Key responsibilities & impact
  • Define the long-term strategy and roadmap for Data Science, Machine Learning and AI, aligning investment and delivery with company priorities.
  • Build, lead and mentor a high-performing team of Data Scientists and ML Engineers.
  • Guide the development of recommendation and personalization models that tailor meals, recipes and content to customer preferences and behaviour.
  • Lead forecasting and planning initiatives that improve demand prediction, resource allocation, logistics decisions and food waste reduction.
  • Strengthen retention and marketing decision-making through churn prediction, customer lifetime value modelling, reactivation, segmentation, campaign optimization, ROI and attribution models.
  • Embed experimentation into how we work through robust A/B testing and multivariate analysis.
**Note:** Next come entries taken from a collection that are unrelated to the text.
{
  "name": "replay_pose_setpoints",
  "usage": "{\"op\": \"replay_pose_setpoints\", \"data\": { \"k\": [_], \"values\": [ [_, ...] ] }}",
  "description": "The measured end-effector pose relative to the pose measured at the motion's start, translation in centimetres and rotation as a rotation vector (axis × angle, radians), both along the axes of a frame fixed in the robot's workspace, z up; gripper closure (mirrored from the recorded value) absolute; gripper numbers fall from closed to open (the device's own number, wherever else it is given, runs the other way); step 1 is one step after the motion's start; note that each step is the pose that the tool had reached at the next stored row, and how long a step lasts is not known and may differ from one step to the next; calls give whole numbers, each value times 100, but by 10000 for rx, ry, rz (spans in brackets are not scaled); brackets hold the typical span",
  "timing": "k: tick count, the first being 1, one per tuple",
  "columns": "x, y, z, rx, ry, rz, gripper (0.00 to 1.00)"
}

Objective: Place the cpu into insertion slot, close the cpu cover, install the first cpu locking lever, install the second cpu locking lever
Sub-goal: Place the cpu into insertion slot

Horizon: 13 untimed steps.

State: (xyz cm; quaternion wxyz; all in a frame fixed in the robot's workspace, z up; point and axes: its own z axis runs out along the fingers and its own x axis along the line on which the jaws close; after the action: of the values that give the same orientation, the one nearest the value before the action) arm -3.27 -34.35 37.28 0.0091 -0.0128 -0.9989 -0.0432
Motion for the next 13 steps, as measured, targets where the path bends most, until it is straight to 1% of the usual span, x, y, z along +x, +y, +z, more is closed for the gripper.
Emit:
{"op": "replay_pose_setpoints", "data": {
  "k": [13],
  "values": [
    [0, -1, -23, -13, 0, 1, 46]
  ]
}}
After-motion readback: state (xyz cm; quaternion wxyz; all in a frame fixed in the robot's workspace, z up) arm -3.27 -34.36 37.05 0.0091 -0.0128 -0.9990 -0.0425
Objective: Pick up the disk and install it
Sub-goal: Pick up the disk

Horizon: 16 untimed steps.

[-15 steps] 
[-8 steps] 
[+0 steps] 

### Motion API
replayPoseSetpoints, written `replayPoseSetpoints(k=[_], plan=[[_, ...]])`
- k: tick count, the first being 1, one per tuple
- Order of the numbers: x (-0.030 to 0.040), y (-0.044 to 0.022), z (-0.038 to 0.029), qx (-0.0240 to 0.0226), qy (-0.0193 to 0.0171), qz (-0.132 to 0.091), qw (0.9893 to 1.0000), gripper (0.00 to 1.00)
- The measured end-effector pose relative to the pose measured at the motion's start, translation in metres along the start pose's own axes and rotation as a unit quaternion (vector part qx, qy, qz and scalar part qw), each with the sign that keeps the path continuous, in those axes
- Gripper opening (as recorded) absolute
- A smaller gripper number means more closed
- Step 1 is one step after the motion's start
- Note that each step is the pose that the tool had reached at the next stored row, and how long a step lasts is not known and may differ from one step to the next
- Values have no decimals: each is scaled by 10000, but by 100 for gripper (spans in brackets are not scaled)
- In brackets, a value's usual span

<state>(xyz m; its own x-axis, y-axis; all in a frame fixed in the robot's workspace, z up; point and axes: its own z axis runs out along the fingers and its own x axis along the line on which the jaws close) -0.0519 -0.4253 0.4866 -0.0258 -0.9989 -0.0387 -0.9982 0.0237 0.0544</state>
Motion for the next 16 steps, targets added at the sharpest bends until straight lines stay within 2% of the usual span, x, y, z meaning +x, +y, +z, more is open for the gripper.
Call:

  • Evaluate and introduce large language models, generative AI and other emerging approaches when they provide practical customer or business value.
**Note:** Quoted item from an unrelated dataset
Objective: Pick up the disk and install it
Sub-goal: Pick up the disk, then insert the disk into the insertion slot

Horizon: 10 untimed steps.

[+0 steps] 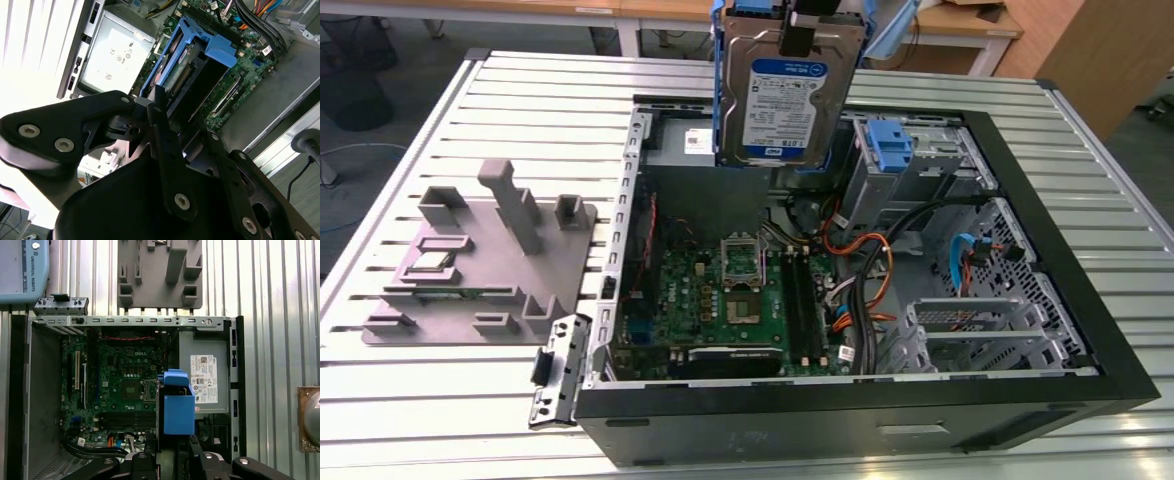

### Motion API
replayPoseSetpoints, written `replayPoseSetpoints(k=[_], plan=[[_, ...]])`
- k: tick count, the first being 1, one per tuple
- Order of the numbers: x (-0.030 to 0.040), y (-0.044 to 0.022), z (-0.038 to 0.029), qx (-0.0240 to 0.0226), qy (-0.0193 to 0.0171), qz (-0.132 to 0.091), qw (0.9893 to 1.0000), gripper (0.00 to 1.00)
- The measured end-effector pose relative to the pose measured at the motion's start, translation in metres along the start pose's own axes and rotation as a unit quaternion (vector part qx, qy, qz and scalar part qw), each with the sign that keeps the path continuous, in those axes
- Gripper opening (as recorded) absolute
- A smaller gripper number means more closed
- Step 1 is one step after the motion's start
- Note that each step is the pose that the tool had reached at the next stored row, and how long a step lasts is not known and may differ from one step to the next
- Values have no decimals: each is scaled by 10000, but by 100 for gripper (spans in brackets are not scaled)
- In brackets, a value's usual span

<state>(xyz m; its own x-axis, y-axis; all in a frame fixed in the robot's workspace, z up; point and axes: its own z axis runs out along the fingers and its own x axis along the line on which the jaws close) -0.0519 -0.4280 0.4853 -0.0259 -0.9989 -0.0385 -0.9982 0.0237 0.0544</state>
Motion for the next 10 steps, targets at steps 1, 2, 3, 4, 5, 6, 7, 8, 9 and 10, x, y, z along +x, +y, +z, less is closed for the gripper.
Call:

  • Oversee the complete machine learning lifecycle—from development and validation to deployment, monitoring and retraining—using MLOps practices that support reliability, scalability and governance.
  • Partner with Product, Engineering, Marketing and Operations to identify high-value opportunities and translate technical work into clear business outcomes.
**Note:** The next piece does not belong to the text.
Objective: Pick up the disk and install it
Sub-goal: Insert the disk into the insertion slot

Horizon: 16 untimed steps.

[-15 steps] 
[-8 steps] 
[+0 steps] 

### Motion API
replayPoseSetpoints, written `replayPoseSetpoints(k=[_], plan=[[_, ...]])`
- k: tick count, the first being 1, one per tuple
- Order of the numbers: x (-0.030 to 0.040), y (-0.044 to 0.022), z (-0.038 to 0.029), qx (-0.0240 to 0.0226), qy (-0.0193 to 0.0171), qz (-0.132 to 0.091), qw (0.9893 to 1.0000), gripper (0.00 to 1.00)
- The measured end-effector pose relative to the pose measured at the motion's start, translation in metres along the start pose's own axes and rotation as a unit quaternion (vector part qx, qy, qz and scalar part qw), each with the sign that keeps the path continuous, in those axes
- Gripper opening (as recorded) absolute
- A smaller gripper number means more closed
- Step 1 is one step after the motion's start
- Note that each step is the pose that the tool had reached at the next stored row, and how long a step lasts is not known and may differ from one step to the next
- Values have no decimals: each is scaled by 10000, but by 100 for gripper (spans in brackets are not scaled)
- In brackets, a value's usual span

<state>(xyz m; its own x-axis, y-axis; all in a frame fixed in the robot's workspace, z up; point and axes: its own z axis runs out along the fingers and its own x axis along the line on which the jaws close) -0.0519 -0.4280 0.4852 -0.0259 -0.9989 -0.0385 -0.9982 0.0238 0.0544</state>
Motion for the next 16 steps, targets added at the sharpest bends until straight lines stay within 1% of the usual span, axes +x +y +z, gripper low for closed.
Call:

  • Select and manage external platforms, tools and partners supporting our machine learning infrastructure and Data Science capabilities.
  • Champion responsible AI and strengthen data and AI literacy across the organization.

Requirements

What you’ll need
  • 8+ years of experience in Data Science, including at least 3 years leading teams and delivering production machine learning systems.
  • Strong expertise in machine learning, statistical modelling, natural language processing, time-series forecasting and recommender systems.
  • Strong proficiency in Python and SQL, with experience using frameworks such as scikit-learn, XGBoost and PyTorch.
  • Experience developing and operating scalable production models using orchestration platforms and MLOps practices.
  • Experience with modern data and analytics platforms such as Snowflake and Looker, or comparable technologies.
  • Strong knowledge of experimentation, including A/B testing and multivariate testing.
  • Proven experience building, mentoring and developing high-performing teams of Data Scientists and ML Engineers.
  • The ability to translate complex technical concepts into clear recommendations for senior and non-technical stakeholders.
  • Strong business judgment and a record of connecting technical initiatives to measurable outcomes.
  • Experience working in Agile, cross-functional product and engineering environments.
  • A pragmatic approach to responsible AI, model governance and emerging technologies, including large language models and generative AI.
  • Experience in subscription, e-commerce, food-tech or consumer-product environments would be valuable, particularly where personalization, customer lifecycle modelling or operational forecasting played an important role.

Benefits

Comp & perks
  • Hybrid work policy (remote + office).
  • 22 annual leave days +2 days extra days for every year of tenure (up to 6).
  • 5 training days per year.
  • Private health insurance provided by Tranquilidade.
  • Food allowance of 7.62€/worked day under by Coverflex.
  • 24/7 confidential employee assistance program.